Guardian angels, like everything the Catholic Church teaches, are completely Biblical . . .
Catholics celebrate the Feast of the Guardian Angels on Oct. 2 because every individual has a guardian angel, and awareness of our guardian angel can be a comfort and aid in our spiritual growth.
Belief in guardian angels is a common-sense implication from many passages of Scripture. For instance, “For he will give his angels charge of you to guard you in all your ways. On their hands they will bear you up, lest you dash your foot against a stone.” (Ps 91:11-12).
Such angelic personal care shows up often. The Hebrew heroine Judith said, “His angel hath been my keeper both going hence, and abiding there, and return from thence hither” (Jdt 13:20 Douay). In the New Testament, the task of angels as “ministering spirits sent forth to serve, for the sake of those who are to obtain salvation” (Heb 1:14) is revealed even more clearly than in the Old Testament.
When Jesus urges us to develop the trust and unpretentiousness of little children and then warns those who would despoil the souls of these little ones, he concludes with what may seem to us a curious statement: “See that you do not despise one of the little ones, for I tell you that in heaven their angels always behold the face of my heavenly Father” (Mt 18:10). Each of these little children has his or her own angel before God in heaven.
Christ’s original audience wouldn’t have found the reference puzzling. Jesus was drawing on the Hebrew revelation that angels are guardians of nations and individuals, adults as well as children, and they perform various assignments.
God casts each human person in a dramatic story of redemption. The future of the universe hinges on our choices. He has discharged guardian angels to assist us in our roles.
Referring to Christ’s words above, St. Jerome commented, “How great the dignity of the soul, since each one has from his birth an angel commissioned to guard it.” Saint Thomas Aquinas further taught that our guardian angels could act upon our senses and imagination, though not upon our will. He added that they would also remain with us after our final union with God.
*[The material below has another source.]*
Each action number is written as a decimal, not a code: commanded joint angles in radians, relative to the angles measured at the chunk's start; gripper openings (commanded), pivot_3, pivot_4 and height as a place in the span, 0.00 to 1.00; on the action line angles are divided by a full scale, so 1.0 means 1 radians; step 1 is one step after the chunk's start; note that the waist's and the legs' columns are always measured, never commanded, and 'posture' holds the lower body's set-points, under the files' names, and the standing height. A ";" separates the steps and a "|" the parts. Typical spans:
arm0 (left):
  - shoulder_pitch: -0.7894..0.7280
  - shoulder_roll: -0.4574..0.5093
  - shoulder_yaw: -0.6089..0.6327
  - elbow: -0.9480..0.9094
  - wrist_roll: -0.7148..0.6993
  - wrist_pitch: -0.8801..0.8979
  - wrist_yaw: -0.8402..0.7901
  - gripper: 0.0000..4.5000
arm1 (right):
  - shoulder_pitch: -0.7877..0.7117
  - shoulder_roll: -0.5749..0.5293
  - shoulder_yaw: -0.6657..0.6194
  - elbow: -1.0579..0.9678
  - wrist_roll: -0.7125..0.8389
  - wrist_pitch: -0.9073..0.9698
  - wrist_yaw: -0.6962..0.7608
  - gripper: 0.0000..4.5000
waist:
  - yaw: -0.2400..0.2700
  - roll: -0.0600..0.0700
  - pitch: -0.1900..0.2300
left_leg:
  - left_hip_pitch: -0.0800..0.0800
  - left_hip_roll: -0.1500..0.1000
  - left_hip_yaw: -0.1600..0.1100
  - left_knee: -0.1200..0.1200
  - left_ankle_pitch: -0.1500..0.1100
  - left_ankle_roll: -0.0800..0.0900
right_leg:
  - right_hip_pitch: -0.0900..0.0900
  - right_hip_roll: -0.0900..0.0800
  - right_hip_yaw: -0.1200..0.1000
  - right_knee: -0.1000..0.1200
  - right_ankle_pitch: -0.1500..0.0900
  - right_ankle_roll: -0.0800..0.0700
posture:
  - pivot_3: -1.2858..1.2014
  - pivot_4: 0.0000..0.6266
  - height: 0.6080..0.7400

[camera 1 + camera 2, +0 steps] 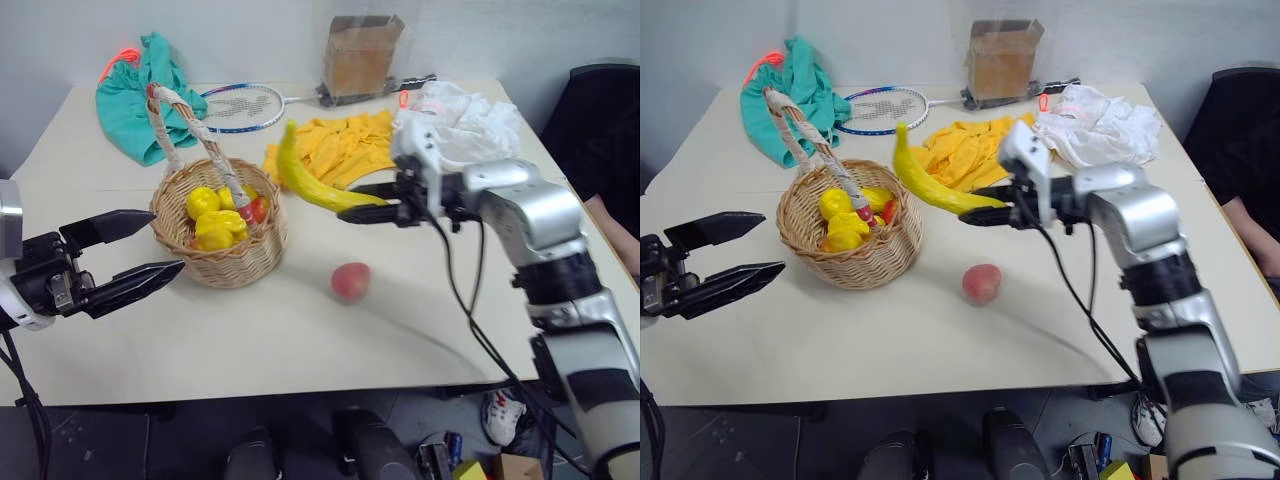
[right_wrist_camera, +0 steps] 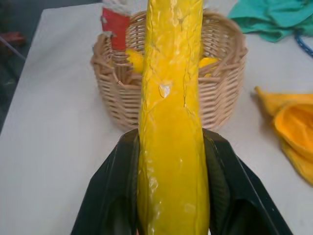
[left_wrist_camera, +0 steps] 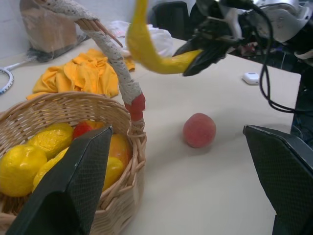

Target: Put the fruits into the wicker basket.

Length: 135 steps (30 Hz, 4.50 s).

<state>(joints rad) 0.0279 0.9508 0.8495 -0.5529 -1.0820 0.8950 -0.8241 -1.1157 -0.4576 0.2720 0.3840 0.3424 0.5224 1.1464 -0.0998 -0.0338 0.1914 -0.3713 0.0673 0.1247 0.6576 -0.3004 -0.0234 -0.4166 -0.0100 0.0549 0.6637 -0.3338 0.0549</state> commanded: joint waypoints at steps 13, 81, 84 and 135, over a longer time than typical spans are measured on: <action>0.018 -0.002 -0.011 -0.075 -0.032 -0.062 0.065 1.00 | -0.392 0.414 -0.036 0.661 -0.205 -0.414 -0.072 0.58 | -0.038 0.000 0.000 | -0.014 0.001 -0.001 0.004 0.002 -0.003 | -0.015 -0.001 -0.001 0.009 -0.001 -0.001 | 0.52 0.24 1.00; 0.056 -0.047 0.035 -0.116 -0.109 -0.053 0.151 1.00 | -0.301 0.451 -0.092 0.466 -0.107 -0.210 -0.142 0.72 | -0.036 -0.002 0.000 | -0.006 -0.001 -0.005 0.001 0.003 -0.006 | -0.012 0.002 0.003 0.015 -0.003 -0.004 | 0.52 0.24 1.00; 0.080 -0.046 0.053 -0.131 -0.128 -0.059 0.170 1.00 | -0.350 0.497 -0.105 0.561 -0.130 -0.265 -0.142 0.93 | -0.034 -0.004 -0.001 | -0.006 -0.002 -0.006 0.002 0.003 -0.006 | -0.010 0.000 0.001 0.014 -0.003 -0.004 | 0.52 0.24 1.00; 0.041 0.089 0.062 0.023 -0.044 -0.076 -0.015 1.00 | 0.104 0.380 -0.097 -0.274 0.088 0.045 0.022 0.08 | -0.039 -0.005 -0.001 | -0.007 -0.002 -0.009 -0.009 0.005 -0.009 | -0.015 0.000 -0.001 0.012 -0.005 -0.008 | 0.52 0.24 1.00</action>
<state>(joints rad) 0.0879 1.0283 0.9276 -0.5038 -1.0947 0.8370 -0.8423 -1.0037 -0.0428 0.2361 0.2440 0.3644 0.5642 1.1243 -0.1392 -0.0386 0.1903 -0.3790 0.0653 0.1156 0.6487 -0.2960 -0.0322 -0.4307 -0.0100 0.0538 0.6741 -0.3379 0.0479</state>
I suspect that many people dismiss guardian angels not because they’ve examined the data of Scripture or considered how eternity might penetrate time, but because of an adolescent prejudice: Guardian angels look like “imaginary friends” who are just projections of our own need for consolation in an unsafe world. But the fact that some spiritually stunted people find comfort in the notion is no argument against the actual existence of guardian angels.
It’s like saying that because a frightened child finds peace in the notion that the police are watching over him while he sleeps, then police don’t exist. Why shouldn’t other rational spirits share the same space as we do?
This column is reprinted with permission from the book “Why Do Catholics Genuflect?” by Al Kresta, CEO of Ave Maria Communications and host of Kresta in the Afternoon on Ave Maria Radio.
Catechism 101
As purely spiritual creatures, angels have intelligence and will: they are personal and immortal creatures, surpassing in perfection all visible creatures, as the splendor of their glory bears witness. The whole life of the Church benefits from the mysterious and powerful help of angels.
From its beginning until death, human life is surrounded by their watchful care and intercession. Beside each believer stands an angel as protector and shepherd leading him to life. Already here on earth the Christian life shares by faith in the blessed company of angels and men united in God.